El sombrelustius

  Ese día el profesor advirtió que habia perdido importancia. Ya casi nadie repreguntaba en sus conferencias, las mujeres pocas veces se reian de sus chistes, y sus nietos huían de sus invitaciones lúdicas.

  Una noche de lectura desvelada frente a la lámpara de su escritorio, percibió que su sombra había desaparecido.

  La buscó primero en su casa. Iluminaba los muebles con una linterna y revisaba cada negra figura proyectada con la esperanza de verla adherida a la pata de una cama o al rectángulo de la heladera.

  Sin respuestas, le dijo a su esposa que la abandonaba, pero fue casi ignorado. Caminó durante dos días por plazas y calles pensando en cómo recuperar su pasado. Hasta que solo y cansado bajo un puente, un anciano se acercó y le confió al oído el camino al Sombrelustius.

  Buscó el árbol más viejo del último campo. Primero metió la mano temerosa por el enorme pórtico rugoso. Al rato entró con coraje.

  Vio un parque interminable donde los árboles, bajo el calcinante sol, daban una proyección distorsionada que no les pertenecía.

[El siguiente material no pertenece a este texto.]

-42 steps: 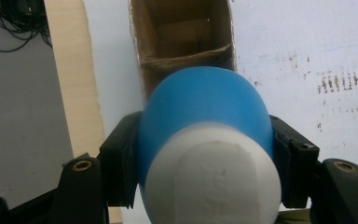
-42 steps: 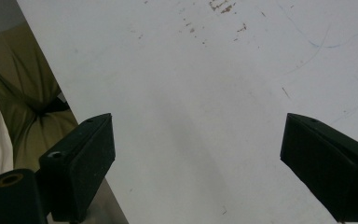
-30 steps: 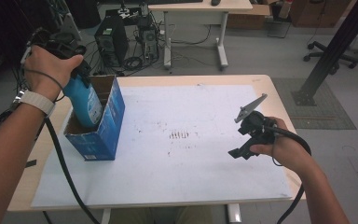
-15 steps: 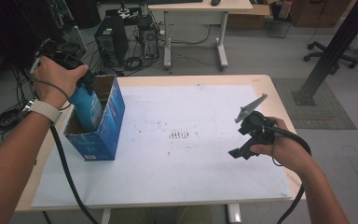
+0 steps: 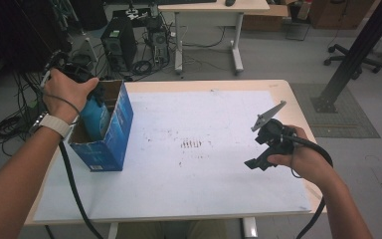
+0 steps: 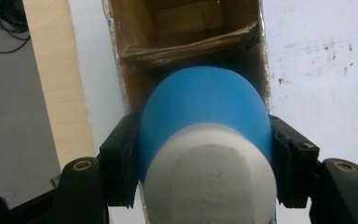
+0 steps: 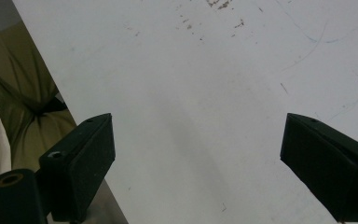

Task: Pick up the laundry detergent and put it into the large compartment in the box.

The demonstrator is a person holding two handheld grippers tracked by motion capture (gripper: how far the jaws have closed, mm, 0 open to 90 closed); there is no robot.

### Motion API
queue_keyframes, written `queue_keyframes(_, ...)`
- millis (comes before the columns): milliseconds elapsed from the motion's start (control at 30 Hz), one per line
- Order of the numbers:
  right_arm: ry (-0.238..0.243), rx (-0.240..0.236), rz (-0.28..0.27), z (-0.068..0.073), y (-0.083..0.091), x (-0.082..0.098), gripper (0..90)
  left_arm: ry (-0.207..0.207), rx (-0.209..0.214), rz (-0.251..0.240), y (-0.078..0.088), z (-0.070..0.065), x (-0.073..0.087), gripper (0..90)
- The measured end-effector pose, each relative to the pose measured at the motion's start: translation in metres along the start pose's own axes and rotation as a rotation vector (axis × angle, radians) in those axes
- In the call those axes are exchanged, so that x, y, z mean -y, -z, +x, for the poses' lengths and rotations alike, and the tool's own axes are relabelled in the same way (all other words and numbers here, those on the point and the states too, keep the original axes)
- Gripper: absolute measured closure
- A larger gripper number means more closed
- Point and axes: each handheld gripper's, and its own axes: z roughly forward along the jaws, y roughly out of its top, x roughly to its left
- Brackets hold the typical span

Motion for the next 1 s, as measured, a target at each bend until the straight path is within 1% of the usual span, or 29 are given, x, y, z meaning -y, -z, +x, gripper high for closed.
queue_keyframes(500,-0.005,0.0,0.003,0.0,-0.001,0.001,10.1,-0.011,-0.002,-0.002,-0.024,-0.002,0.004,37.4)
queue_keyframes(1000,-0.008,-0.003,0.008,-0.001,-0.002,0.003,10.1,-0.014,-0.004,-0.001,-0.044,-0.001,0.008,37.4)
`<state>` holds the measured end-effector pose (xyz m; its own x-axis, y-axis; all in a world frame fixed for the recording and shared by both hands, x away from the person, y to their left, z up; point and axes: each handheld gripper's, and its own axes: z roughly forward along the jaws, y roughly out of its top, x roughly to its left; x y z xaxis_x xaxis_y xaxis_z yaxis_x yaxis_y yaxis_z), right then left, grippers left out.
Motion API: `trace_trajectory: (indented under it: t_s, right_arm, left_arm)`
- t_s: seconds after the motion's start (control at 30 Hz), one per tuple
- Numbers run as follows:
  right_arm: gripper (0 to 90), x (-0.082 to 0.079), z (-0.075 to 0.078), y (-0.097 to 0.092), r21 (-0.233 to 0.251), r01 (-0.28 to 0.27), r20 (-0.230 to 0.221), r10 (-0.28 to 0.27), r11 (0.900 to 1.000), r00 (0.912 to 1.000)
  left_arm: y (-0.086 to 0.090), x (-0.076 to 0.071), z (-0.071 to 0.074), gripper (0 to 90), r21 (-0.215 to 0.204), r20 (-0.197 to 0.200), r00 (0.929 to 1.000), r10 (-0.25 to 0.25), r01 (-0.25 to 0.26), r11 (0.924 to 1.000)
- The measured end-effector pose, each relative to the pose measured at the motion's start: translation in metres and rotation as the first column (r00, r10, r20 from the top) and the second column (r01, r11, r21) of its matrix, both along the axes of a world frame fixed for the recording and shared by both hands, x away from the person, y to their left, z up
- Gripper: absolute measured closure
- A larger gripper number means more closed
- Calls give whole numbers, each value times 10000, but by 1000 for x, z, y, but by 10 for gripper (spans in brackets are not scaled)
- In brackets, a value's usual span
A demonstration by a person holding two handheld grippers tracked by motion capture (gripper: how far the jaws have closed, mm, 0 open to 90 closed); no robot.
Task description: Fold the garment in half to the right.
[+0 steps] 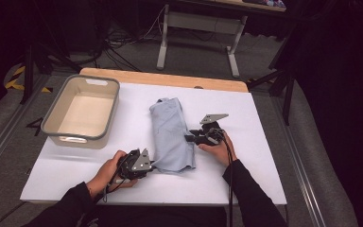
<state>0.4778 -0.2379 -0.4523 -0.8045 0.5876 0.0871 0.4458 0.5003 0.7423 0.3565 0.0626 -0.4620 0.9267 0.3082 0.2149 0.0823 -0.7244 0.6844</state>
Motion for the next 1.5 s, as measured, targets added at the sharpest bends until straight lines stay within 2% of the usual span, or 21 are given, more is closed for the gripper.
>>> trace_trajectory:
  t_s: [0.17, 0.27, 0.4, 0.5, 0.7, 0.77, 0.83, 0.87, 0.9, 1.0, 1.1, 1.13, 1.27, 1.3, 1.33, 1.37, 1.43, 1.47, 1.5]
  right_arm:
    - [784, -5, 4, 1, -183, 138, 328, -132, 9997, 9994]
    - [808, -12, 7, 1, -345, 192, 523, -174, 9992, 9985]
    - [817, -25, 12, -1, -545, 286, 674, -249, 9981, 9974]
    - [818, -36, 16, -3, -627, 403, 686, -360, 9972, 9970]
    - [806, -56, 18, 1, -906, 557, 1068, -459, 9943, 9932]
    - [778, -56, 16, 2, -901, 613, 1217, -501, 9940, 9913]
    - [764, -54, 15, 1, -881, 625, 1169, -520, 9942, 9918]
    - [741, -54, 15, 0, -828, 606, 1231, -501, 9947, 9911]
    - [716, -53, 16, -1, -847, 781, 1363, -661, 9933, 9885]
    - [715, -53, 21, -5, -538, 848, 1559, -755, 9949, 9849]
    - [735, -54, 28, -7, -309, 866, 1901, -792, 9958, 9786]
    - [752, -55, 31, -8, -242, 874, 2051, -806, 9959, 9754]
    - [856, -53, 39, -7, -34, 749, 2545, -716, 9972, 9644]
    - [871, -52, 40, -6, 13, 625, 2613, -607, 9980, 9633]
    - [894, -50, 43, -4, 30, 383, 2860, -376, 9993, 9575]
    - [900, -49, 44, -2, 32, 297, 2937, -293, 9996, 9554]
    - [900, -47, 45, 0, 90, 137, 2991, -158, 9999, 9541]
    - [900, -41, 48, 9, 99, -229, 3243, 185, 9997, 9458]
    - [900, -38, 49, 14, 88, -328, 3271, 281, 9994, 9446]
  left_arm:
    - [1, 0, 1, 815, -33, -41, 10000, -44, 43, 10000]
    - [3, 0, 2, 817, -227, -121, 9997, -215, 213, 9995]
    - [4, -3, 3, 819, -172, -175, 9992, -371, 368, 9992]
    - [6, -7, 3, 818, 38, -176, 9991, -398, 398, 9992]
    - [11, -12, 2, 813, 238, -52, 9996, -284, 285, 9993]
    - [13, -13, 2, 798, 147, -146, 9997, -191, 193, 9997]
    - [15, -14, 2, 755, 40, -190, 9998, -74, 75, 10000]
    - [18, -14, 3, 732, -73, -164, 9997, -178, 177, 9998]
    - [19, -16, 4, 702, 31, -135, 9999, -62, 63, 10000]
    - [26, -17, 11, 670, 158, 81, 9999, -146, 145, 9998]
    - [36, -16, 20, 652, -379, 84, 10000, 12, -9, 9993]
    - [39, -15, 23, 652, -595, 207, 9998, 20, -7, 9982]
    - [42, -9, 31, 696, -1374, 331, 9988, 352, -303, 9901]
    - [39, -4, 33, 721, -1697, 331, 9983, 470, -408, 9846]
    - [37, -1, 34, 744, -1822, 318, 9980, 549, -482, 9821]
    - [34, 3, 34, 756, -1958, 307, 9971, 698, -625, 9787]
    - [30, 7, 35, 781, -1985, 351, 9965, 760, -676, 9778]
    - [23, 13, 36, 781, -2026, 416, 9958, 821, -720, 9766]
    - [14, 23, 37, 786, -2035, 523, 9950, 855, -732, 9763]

  Llamó a la suya con un grito desesperado y vio despegarse una sombra humanoide de un álamo.

  Se acercó hasta tocar sus pies. Entonces lo enredó y arrastró su cuerpo hacia dentro de un río.

  Sus ojos se cerraron en la corriente.

  Cuando recuperó la lucidez, estaba encandilado por las luces. Inmovilizado, escuchaba una música clásica. Sin desearlo, comenzó a danzar. No quiso hacerlo pero era obligado por un cuerpo erguido y bien iluminado sobre el escenario que bailaba majestuoso al ritmo de la orquesta. Creyó casi con certeza que los aplausos interminables del final le pertenecían.